**What to do:**
For this exercise, write out only the lines of the entries below from the one with "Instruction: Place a" up to and including the one with "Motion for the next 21", exactly as they are. Pictures stay out.

Recorded data
^^^^^^^^

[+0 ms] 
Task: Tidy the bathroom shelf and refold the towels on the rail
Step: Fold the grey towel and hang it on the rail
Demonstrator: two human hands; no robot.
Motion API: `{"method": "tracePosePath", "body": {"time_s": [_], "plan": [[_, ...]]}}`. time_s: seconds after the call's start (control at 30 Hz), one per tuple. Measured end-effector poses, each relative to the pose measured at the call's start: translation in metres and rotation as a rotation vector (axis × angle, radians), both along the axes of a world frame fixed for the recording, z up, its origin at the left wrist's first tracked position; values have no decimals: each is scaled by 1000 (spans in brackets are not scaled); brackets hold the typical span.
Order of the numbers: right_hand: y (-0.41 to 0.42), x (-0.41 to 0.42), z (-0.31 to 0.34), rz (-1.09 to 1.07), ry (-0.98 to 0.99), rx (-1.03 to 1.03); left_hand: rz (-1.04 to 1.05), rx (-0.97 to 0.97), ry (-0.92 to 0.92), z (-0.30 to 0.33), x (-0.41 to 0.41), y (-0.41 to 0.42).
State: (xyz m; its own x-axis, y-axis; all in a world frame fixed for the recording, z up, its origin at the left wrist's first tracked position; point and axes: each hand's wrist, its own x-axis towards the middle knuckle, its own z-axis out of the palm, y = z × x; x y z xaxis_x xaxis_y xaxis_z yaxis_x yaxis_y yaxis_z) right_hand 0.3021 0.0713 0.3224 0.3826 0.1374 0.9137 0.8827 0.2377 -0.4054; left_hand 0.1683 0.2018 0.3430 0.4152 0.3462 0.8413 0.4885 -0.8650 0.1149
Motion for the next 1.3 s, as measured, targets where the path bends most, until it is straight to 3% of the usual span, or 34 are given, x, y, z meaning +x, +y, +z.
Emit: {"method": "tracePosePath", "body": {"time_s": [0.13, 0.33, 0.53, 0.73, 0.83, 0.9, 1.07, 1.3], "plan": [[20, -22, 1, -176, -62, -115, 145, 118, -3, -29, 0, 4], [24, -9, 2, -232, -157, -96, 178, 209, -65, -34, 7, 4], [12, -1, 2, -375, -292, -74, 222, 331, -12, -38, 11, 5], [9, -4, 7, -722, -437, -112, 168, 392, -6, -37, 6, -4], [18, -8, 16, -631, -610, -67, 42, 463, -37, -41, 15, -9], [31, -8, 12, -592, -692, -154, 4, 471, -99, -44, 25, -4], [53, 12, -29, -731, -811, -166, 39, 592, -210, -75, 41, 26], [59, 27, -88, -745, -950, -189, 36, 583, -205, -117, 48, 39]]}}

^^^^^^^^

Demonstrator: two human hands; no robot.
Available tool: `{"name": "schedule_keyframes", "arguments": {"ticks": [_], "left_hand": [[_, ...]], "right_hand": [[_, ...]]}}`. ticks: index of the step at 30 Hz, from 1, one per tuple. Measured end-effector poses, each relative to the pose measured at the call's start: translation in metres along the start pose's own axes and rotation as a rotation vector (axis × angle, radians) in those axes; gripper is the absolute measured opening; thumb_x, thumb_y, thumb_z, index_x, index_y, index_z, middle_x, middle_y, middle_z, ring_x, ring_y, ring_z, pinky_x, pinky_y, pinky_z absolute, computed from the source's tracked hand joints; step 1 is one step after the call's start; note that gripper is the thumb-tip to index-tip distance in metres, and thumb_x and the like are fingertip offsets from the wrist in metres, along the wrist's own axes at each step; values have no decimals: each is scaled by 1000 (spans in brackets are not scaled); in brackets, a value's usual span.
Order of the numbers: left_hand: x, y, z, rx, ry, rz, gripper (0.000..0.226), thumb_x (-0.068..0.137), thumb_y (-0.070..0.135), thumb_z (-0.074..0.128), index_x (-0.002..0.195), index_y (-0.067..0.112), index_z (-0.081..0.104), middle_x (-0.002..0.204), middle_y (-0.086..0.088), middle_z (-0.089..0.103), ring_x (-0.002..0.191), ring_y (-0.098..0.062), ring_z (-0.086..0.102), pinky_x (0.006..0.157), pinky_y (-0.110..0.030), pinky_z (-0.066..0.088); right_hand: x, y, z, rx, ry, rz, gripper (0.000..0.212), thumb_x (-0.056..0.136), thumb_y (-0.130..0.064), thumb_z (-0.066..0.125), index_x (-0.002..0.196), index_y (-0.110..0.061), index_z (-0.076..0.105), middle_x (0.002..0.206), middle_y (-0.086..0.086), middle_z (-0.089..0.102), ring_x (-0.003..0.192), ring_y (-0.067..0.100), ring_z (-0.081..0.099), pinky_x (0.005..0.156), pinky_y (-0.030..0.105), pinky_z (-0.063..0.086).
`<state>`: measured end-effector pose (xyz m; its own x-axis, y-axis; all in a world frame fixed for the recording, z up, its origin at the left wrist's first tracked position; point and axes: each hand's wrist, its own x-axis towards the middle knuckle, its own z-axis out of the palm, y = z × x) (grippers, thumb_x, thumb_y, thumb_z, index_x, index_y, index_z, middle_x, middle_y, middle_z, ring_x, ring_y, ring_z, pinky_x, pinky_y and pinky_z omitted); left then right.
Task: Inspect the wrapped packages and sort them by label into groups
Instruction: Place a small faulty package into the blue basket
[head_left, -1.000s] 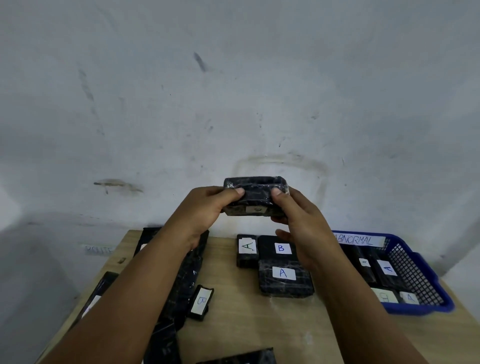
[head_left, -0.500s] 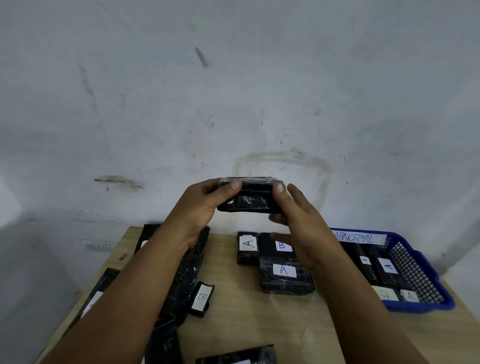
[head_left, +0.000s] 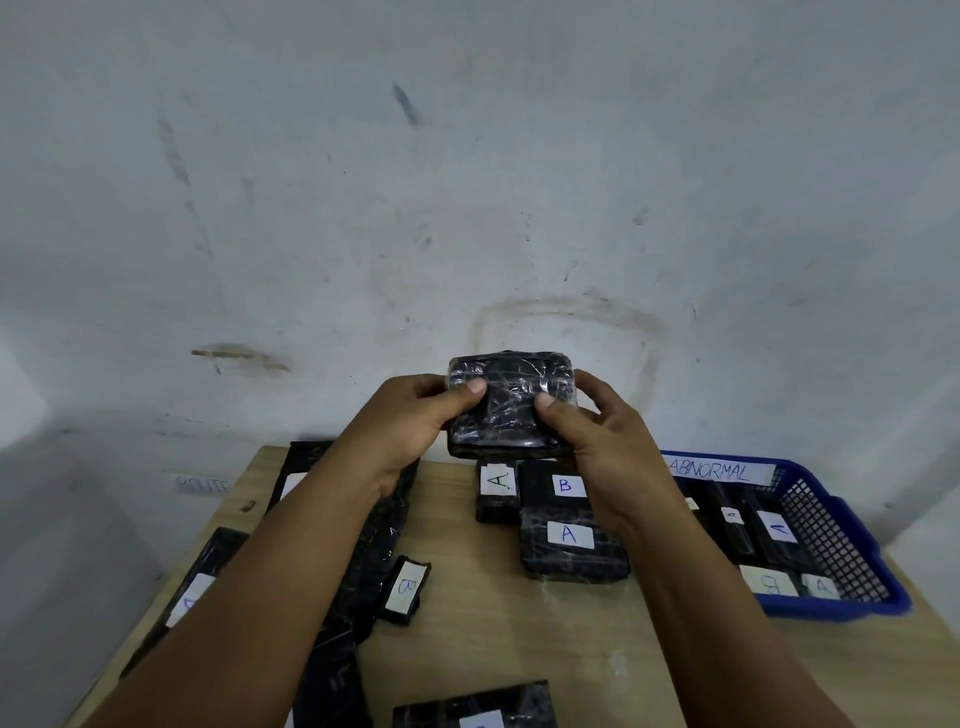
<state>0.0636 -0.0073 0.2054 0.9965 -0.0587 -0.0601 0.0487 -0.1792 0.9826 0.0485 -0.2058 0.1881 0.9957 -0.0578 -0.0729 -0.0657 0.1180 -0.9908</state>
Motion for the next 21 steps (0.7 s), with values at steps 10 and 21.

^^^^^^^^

**Your response:**
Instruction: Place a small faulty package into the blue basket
[head_left, -1.000s] 
[head_left, -0.500s] 
[head_left, +0.000s] 
<state>0.0636 -0.0073 0.2054 0.9965 -0.0587 -0.0601 0.0487 -0.1792 0.9826 0.0485 -0.2058 0.1881 0.9957 -0.0578 -0.0729 -0.0657 0.1180 -0.9908</state>
Motion for the next 21 steps (0.7 s), with values at steps 10 and 21.

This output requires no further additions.